■ **Task item**
Please return all of the material exactly, with no line missing.

*** Opening Data for analysis ***

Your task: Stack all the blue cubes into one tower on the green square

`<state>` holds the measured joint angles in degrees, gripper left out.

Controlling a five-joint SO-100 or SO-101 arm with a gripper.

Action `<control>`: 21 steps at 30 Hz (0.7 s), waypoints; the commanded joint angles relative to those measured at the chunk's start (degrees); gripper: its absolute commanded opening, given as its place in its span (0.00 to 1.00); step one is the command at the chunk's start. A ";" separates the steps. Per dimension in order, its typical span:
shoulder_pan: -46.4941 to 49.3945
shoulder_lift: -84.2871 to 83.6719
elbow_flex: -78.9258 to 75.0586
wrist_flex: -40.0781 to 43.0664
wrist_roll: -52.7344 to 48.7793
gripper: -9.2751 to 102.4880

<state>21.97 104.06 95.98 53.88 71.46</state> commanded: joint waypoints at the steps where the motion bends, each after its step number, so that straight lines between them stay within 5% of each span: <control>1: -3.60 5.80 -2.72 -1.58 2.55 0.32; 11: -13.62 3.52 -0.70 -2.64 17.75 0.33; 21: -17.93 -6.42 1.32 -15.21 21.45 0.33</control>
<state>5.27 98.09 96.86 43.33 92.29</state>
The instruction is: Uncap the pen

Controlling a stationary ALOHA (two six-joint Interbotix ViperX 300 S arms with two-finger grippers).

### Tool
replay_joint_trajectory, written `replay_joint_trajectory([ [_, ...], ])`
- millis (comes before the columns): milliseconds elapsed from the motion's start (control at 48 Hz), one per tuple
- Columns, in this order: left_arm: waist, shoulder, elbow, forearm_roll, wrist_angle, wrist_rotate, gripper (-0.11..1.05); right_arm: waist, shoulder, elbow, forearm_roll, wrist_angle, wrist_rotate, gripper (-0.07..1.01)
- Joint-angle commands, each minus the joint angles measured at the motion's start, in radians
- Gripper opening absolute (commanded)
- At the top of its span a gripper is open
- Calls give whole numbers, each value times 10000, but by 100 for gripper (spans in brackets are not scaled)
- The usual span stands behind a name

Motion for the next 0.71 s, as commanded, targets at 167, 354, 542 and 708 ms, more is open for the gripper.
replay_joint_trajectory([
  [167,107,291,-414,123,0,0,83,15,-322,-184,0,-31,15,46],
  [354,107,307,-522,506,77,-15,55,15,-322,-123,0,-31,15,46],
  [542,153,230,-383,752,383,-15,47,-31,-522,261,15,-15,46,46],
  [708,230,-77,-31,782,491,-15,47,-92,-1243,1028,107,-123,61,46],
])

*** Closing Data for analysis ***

■ **Task answer**
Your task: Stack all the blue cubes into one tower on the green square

`<state>` holds the measured joint angles in degrees, gripper left out.

Controlling a five-joint SO-100 or SO-101 arm with a gripper.

Action `<control>`: 21 steps at 30 Hz (0.7 s), waypoints; the commanded joint angles relative to those measured at the chunk's start (degrees); gripper: its absolute commanded opening, given as its place in its span (0.00 to 1.00); step one is the command at the chunk's start. A ";" separates the steps. Per dimension in order, its typical span:
shoulder_pan: -46.4941 to 49.3945
shoulder_lift: -84.2871 to 83.6719
elbow_flex: -78.9258 to 75.0586
wrist_flex: -40.0781 to 43.0664
wrist_roll: -52.7344 to 48.7793
gripper: -9.2751 to 102.4880

<state>21.97 104.06 95.98 53.88 71.46</state> commanded: joint waypoints at the steps where the motion bends, each after its step number, so that straight lines between them stay within 5% of each span: <control>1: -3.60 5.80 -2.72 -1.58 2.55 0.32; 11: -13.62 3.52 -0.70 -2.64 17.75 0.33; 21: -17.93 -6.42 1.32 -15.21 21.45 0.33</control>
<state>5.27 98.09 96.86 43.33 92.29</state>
The instruction is: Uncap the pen

Controlling a stationary ALOHA (two six-joint Interbotix ViperX 300 S arms with two-finger grippers).

### Tool
replay_joint_trajectory, written `replay_joint_trajectory([ [_, ...], ])`
- millis (comes before the columns): milliseconds elapsed from the motion's start (control at 48 Hz), one per tuple
- Columns, in this order: left_arm: waist, shoulder, elbow, forearm_roll, wrist_angle, wrist_rotate, gripper (-0.11..1.05); right_arm: waist, shoulder, elbow, forearm_roll, wrist_angle, wrist_rotate, gripper (-0.07..1.01)
- Joint-angle commands, each minus the joint angles measured at the motion's start, in radians
- Gripper opening absolute (commanded)
- At the top of its span a gripper is open
- Calls give whole numbers, each value times 10000, but by 100 for gripper (spans in brackets are not scaled)
- The usual span stands behind a name

Motion for the next 0.71 s, as commanded, targets at 167, 354, 542 and 708 ms, more is open for the gripper.
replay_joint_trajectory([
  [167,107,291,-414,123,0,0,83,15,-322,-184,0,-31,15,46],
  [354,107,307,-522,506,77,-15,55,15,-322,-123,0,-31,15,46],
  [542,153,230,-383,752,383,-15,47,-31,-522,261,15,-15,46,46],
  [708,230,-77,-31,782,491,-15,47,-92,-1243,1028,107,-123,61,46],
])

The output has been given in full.